Ten years after the Earth Summit in Brazil first focused global attention on the need to preserve the environment, the leaders will gather in Johannesburg, South Africa, from Aug. 26 to Sept. 4 with a much broader agenda.

The aim of the World Summit on Sustainable Development is to solidify commitments made in the past year on opening markets to developing countries and increasing financing. Participants are to adopt a program that will achieve concrete results while preserving the environment.

U.N. Undersecretary-General Nitin Desai told a news briefing Tuesday that the United Nations is hoping to match the turnout of about 100 presidents and prime ministers at the 1992 Brazil summit.

Among those who have accepted invitations to the summit include British Prime Minister Tony Blair, French President Jacques Chirac, Japanese Prime Minister Junichiro Koizumi, Chinese Premier Zhu Rongji, Mexican President Vicente Fox, Brazilian President Fernando Henrique Cardoso and most African leaders, Desai said.

The United States has not yet announced who would head its delegation.

The Johannesburg summit is expected to focus on the ambitious goals adopted by world leaders at the U.N. Millennium Summit in September 2000.

By 2015, the leaders pledged to halve the number of people living on less than a dollar a day, achieve universal primary education, reduce child mortality, improve maternal health, and start to reverse the HIV/AIDS epidemic.
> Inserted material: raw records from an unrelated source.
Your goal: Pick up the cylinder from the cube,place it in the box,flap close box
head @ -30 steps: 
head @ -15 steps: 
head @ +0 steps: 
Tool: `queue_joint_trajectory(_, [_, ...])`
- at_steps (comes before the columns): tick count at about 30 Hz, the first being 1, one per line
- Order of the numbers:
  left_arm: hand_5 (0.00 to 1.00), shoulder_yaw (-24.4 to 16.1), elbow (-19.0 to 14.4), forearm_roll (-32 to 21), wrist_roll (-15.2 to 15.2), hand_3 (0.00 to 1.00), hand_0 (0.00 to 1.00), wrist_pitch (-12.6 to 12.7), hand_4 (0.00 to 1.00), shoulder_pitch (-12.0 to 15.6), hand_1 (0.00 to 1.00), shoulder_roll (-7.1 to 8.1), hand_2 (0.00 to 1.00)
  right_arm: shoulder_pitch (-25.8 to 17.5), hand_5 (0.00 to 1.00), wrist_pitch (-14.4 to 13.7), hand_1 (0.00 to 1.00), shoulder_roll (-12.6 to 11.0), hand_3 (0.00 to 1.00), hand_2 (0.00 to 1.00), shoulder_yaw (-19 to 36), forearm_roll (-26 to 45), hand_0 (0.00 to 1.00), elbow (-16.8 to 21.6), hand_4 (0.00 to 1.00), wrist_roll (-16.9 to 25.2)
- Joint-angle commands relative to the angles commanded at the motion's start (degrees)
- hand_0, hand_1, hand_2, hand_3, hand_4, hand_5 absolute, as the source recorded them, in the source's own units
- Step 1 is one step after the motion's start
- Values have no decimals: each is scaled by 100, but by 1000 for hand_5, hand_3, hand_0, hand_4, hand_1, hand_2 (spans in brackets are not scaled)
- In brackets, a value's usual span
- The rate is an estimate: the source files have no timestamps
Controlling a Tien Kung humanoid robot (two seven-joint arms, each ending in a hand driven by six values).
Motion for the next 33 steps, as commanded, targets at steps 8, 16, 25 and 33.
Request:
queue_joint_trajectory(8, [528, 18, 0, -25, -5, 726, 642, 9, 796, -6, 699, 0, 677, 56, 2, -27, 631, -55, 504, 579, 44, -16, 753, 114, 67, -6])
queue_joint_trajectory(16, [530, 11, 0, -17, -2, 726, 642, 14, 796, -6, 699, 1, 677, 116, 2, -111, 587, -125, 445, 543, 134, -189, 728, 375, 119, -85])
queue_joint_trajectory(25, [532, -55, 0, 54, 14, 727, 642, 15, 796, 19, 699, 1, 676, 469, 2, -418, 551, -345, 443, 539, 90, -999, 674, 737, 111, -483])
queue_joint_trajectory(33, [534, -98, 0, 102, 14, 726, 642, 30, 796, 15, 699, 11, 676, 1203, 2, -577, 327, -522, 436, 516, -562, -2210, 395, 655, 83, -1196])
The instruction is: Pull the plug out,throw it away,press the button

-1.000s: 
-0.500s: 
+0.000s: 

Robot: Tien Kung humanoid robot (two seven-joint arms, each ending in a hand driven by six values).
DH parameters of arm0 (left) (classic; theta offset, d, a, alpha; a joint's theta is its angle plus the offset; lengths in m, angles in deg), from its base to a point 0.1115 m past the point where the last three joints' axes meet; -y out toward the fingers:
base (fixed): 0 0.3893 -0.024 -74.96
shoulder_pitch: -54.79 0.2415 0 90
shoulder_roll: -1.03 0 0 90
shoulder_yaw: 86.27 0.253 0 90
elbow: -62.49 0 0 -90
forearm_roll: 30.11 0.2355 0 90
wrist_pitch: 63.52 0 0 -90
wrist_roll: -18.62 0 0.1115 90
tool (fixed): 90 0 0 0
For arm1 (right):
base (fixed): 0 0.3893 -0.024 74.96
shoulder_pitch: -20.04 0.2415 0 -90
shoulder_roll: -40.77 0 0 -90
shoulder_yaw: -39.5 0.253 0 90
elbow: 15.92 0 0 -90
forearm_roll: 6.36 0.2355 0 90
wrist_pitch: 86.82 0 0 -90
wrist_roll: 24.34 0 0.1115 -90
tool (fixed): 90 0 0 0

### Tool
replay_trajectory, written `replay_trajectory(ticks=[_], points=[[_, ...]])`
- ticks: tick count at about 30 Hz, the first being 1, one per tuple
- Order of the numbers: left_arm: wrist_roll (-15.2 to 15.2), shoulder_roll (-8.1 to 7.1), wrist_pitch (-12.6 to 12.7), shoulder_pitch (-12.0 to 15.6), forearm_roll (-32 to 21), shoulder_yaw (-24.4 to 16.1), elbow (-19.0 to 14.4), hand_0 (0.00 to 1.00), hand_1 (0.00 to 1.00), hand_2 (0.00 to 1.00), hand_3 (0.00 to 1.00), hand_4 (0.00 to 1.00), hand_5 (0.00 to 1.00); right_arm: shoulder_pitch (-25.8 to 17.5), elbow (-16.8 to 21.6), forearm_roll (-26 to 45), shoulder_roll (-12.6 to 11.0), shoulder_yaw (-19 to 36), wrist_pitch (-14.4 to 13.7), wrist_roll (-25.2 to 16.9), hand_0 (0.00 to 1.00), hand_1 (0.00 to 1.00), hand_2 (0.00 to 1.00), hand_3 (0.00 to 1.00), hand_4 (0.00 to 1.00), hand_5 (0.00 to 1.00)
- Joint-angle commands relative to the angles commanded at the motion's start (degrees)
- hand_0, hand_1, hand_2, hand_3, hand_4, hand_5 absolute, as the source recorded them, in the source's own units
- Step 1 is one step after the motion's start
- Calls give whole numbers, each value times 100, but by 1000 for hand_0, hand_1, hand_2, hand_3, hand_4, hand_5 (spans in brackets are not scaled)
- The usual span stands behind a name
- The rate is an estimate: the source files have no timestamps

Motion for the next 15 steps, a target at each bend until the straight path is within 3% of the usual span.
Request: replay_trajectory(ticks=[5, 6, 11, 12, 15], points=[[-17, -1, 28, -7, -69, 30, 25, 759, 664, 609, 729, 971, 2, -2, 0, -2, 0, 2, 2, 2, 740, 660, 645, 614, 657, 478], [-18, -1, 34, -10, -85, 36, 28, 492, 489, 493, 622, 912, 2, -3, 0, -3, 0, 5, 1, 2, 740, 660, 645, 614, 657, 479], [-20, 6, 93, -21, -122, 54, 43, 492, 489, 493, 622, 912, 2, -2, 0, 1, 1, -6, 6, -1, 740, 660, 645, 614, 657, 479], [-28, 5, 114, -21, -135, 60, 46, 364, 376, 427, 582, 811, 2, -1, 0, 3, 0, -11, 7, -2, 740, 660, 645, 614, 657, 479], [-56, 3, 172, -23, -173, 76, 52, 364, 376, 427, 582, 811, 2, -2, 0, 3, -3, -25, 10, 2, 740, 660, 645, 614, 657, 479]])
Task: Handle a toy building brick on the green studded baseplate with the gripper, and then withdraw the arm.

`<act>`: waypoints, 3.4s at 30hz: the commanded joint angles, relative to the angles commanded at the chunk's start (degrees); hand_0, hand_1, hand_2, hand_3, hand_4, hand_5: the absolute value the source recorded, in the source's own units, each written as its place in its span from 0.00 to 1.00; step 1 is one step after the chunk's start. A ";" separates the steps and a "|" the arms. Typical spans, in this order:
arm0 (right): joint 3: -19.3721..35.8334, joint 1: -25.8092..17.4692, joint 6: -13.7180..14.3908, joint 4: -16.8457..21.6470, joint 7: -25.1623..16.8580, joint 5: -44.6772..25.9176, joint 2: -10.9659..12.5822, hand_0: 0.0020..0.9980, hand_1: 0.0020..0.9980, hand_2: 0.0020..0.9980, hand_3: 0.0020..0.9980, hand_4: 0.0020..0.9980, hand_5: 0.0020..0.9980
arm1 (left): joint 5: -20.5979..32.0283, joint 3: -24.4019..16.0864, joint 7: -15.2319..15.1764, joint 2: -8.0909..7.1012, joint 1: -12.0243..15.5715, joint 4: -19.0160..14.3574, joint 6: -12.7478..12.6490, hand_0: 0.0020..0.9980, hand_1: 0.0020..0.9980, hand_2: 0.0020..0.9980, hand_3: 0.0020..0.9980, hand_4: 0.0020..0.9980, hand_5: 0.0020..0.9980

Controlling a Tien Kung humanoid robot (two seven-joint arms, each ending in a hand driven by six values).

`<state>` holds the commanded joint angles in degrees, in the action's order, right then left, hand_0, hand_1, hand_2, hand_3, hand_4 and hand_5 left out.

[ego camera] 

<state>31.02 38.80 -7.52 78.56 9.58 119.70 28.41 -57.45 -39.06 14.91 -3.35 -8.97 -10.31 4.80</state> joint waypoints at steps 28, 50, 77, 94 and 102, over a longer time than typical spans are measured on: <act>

But Johannesburg will also focus on other threats: a third of the world's more than 6 billion people live on less than two dollars a day, use of fossil fuels is rising rapidly, natural resources are being consumed faster than they can be replaced, three-quarters of the world's fishing areas are fished-out, mountain glaciers are slowly melting away, and the world's forests are shrinking.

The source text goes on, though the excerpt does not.